=== THE TASK ===
I need the lines below from the one with "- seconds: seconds" down to the one with "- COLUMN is" reproduced exactly, both ends included, and nothing else.

Records from a dataset:
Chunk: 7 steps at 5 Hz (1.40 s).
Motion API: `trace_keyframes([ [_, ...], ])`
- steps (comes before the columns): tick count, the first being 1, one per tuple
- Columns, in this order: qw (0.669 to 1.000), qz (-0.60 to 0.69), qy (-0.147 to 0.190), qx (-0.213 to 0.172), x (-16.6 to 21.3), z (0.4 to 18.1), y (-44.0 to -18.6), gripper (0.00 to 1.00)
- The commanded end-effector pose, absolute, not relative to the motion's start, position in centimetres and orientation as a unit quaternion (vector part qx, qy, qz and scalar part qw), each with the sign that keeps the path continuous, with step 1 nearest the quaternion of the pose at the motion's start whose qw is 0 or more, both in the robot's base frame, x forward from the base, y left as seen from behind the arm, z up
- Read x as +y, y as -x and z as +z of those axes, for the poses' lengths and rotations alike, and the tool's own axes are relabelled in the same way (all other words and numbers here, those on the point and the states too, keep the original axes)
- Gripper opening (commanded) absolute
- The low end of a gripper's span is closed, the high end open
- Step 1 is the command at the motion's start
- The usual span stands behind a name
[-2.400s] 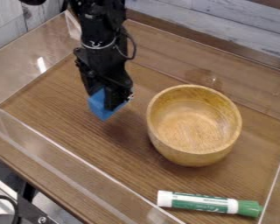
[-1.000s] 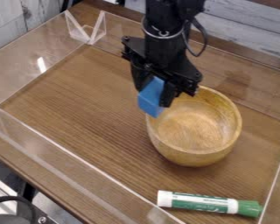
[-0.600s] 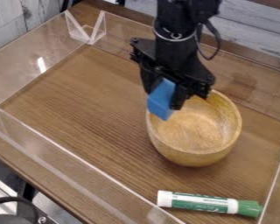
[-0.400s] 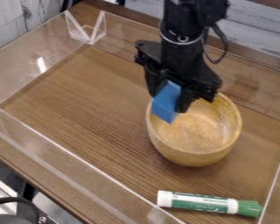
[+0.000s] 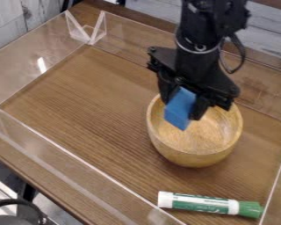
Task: Put the blue block in the brown bowl
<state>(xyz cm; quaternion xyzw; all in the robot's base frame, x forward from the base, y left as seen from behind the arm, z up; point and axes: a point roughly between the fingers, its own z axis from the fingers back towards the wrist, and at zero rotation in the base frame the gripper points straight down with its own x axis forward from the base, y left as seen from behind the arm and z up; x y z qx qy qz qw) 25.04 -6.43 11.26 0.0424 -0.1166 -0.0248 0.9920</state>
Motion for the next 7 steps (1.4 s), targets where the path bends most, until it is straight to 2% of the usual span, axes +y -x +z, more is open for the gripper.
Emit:
trace_keyframes([
  [1, 0.987, -0.02, -0.03, -0.154, -7.4, 12.9, -26.0, 0.0],
  [7, 0.987, -0.017, -0.007, -0.16, -8.7, 11.2, -25.3, 0.0],
])
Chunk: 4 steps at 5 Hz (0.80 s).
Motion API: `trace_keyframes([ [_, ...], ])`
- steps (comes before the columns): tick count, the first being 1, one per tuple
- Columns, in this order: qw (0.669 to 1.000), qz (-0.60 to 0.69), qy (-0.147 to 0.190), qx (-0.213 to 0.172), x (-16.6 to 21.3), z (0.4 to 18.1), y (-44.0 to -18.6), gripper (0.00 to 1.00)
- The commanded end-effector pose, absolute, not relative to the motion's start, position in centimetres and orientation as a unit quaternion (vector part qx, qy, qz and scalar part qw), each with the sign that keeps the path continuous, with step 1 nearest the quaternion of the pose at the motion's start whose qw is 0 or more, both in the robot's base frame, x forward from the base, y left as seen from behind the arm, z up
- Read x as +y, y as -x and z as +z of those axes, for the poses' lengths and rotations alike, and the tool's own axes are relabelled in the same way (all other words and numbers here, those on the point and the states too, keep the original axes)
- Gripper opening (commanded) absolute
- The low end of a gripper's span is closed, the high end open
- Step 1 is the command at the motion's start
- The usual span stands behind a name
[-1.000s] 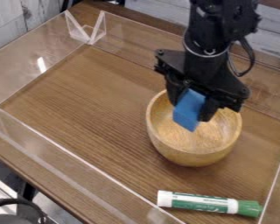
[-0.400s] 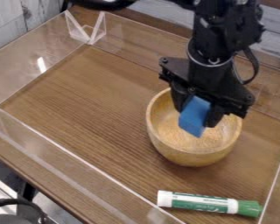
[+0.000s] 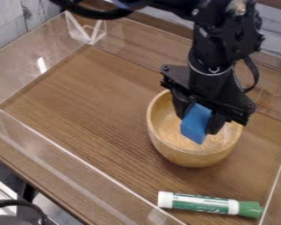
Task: Put the blue block in the brown bowl
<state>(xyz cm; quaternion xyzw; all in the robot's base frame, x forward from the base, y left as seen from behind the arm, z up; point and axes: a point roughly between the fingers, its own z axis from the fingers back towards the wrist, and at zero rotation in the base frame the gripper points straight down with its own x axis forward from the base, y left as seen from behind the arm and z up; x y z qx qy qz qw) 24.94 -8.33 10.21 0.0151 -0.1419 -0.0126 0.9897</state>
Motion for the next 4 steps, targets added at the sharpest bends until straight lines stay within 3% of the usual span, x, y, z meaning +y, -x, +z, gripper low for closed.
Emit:
trace_keyframes([
  [1, 0.987, -0.012, -0.005, -0.158, -8.9, 11.1, -25.3, 1.0],
  [4, 0.989, 0.001, 0.011, -0.149, -8.8, 12.7, -25.1, 1.0],
])
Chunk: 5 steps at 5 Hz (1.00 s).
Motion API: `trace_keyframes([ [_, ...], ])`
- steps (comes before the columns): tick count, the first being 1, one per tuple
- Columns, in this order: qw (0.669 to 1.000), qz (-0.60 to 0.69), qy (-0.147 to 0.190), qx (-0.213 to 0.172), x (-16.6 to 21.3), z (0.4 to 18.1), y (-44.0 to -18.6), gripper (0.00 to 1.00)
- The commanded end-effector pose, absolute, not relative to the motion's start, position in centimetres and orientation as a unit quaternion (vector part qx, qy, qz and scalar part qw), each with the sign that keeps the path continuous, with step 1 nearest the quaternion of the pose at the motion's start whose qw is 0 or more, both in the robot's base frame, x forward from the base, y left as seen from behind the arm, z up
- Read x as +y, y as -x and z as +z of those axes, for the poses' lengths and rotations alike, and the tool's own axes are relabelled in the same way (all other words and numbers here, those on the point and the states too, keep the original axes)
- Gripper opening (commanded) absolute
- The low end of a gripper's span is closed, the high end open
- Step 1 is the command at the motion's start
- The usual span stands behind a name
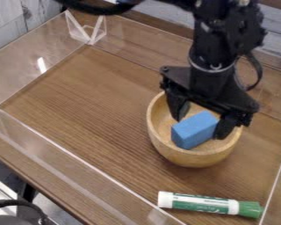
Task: Put the blue block in the brown bowl
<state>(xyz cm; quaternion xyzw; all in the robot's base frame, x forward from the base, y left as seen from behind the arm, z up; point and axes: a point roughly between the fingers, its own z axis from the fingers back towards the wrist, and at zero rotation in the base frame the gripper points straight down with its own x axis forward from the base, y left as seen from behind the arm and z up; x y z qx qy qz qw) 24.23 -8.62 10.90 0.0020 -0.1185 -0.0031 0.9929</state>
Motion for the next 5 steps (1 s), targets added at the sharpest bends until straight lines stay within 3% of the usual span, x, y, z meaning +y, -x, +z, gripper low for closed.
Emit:
trace_keyframes([
  [1, 0.988, 0.009, 0.018, -0.152, -8.7, 14.0, -25.1, 1.0],
  [4, 0.985, 0.021, 0.031, -0.168, -5.7, 21.4, -26.0, 1.0],
  [5, 0.984, 0.022, 0.035, -0.174, -3.6, 21.9, -25.9, 1.0],
])
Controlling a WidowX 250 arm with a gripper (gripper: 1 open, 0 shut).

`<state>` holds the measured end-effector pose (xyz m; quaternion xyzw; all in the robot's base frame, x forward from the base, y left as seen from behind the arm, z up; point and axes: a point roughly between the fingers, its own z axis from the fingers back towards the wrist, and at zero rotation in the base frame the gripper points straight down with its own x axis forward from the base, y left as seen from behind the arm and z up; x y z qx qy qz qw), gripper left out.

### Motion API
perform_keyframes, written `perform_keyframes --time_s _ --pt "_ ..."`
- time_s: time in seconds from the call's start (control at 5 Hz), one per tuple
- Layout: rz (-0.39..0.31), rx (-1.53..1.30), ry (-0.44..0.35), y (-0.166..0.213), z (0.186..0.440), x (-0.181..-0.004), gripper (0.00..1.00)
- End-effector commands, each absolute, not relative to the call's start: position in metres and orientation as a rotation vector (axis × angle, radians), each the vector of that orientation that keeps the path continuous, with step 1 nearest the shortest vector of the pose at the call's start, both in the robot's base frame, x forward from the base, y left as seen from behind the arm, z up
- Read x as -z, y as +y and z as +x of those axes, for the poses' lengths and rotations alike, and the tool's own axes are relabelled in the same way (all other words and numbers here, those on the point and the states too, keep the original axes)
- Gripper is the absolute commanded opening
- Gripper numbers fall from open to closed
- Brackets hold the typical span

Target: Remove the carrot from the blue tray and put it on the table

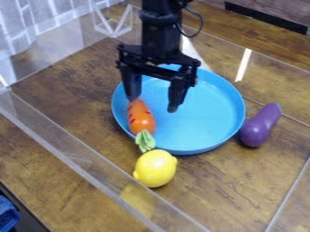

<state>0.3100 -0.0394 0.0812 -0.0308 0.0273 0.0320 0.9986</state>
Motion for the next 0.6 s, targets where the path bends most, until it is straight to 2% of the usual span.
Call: perform_keyframes --time_s 0.0,0.2,0.4 --pt "-0.079 0.048 -0.005 -0.052 0.294 -0.099 1.00" --pt "-0.082 0.139 -0.003 -0.056 0.282 -0.097 1.00" --pt "-0.083 0.246 0.001 -0.060 0.268 -0.088 1.00"
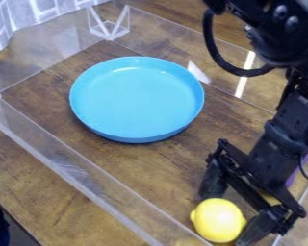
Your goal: Put the lemon on the blue tray
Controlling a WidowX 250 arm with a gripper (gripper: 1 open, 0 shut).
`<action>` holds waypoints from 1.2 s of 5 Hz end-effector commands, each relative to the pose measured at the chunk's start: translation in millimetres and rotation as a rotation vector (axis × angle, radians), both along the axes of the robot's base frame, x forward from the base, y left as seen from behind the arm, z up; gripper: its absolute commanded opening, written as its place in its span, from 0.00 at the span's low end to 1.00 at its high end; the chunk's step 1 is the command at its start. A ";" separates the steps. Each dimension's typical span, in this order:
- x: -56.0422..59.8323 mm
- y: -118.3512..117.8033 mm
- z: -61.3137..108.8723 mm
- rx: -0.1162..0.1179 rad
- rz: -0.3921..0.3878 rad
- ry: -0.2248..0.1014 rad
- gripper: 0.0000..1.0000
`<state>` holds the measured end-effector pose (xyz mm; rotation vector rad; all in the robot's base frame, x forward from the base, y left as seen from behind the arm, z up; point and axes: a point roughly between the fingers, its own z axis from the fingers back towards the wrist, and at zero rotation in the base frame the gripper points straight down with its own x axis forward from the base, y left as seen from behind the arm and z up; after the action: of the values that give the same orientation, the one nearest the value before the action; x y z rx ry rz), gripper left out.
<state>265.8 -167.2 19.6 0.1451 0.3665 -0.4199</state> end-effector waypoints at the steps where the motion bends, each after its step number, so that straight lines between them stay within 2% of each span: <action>1: 7.3 -2.7 9.7 -0.004 0.003 -0.028 1.00; 4: 14.4 -7.5 9.0 0.036 0.002 -0.002 1.00; 6: 12.8 -17.2 8.9 0.059 -0.010 0.020 1.00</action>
<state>275.7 -175.1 18.4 0.2084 0.4426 -0.4123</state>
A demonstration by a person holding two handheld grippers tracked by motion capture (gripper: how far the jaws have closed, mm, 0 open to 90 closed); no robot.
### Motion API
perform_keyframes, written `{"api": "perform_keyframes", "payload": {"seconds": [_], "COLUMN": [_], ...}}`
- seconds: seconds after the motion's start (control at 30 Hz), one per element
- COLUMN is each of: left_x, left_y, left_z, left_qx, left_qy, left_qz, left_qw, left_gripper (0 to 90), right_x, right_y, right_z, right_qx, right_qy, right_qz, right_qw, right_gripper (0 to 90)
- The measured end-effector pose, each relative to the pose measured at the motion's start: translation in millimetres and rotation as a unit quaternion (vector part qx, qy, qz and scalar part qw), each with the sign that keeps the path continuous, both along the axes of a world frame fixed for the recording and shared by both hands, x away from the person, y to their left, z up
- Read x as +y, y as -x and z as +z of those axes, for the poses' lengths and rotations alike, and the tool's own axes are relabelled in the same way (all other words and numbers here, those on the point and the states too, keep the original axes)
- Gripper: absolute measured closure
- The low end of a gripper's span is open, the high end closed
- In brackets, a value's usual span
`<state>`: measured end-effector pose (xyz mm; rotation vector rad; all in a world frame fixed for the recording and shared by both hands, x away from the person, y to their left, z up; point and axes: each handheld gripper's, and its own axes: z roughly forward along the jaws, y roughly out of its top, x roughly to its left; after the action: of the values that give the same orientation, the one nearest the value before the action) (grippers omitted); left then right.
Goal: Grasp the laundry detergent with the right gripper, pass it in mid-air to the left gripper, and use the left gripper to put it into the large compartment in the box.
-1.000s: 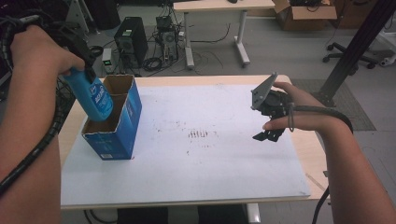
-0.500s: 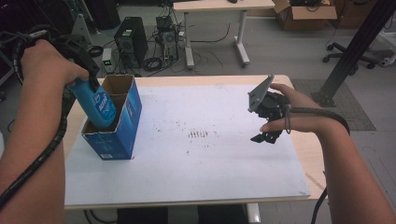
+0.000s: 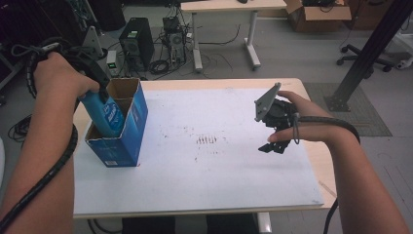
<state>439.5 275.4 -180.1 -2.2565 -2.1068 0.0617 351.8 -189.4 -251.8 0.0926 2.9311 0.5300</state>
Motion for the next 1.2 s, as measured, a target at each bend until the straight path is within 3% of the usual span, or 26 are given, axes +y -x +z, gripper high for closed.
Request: {"api": "perform_keyframes", "payload": {"seconds": [0.77,1.2], "left_x": [-7.7,-9.8], "left_y": [2.5,2.1], "left_z": [-52.2,-71.1], "left_qx": [0.008,0.002], "left_qy": [-0.012,-0.013], "left_qz": [-0.009,-0.006], "left_qw": [0.9999,0.9999], "left_gripper": [38.1,38.1], "right_x": [4.1,0.8], "right_y": [0.1,-0.1], "right_z": [-4.6,-3.9], "right_qx": [0.001,0.003], "right_qy": [-0.007,-0.005], "right_qz": [0.006,0.003], "right_qw": [1.0000,1.0000], "right_gripper": [3.1,3.1]}}
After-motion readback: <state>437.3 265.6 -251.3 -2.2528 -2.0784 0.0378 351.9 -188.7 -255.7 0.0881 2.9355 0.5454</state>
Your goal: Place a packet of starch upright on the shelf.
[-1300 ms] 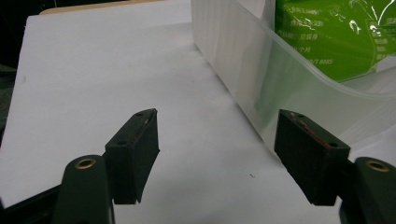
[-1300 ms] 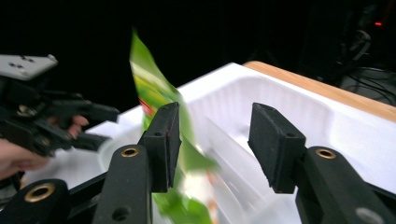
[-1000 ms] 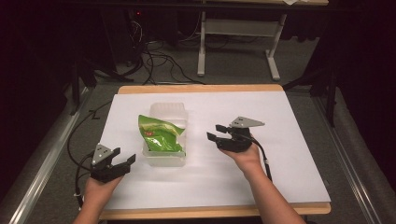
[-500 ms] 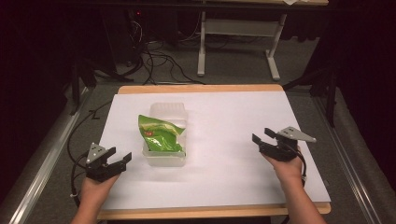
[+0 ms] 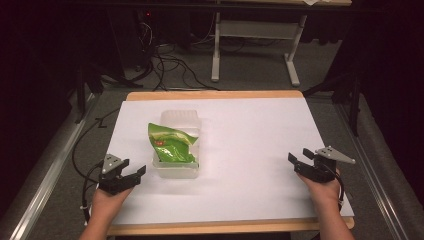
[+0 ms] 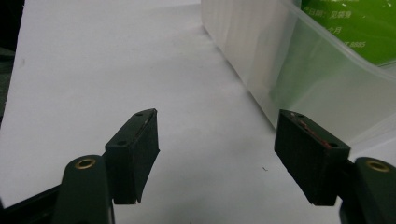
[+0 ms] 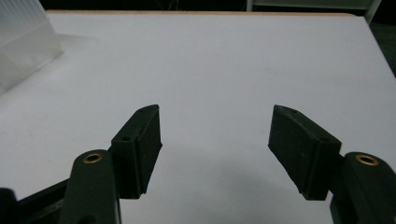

=== RESPONSE TO THE EXERCISE ===
- seconds: seconds after the motion's start (control at 30 Hz), one per element
- COLUMN is each of: left_x, left_y, left_z, left_qx, left_qy, left_qz, left_qw, left_gripper (0 to 90), right_x, right_y, right_z, right_qx, right_qy, right_qz, right_qw, right_gripper (0 to 90)

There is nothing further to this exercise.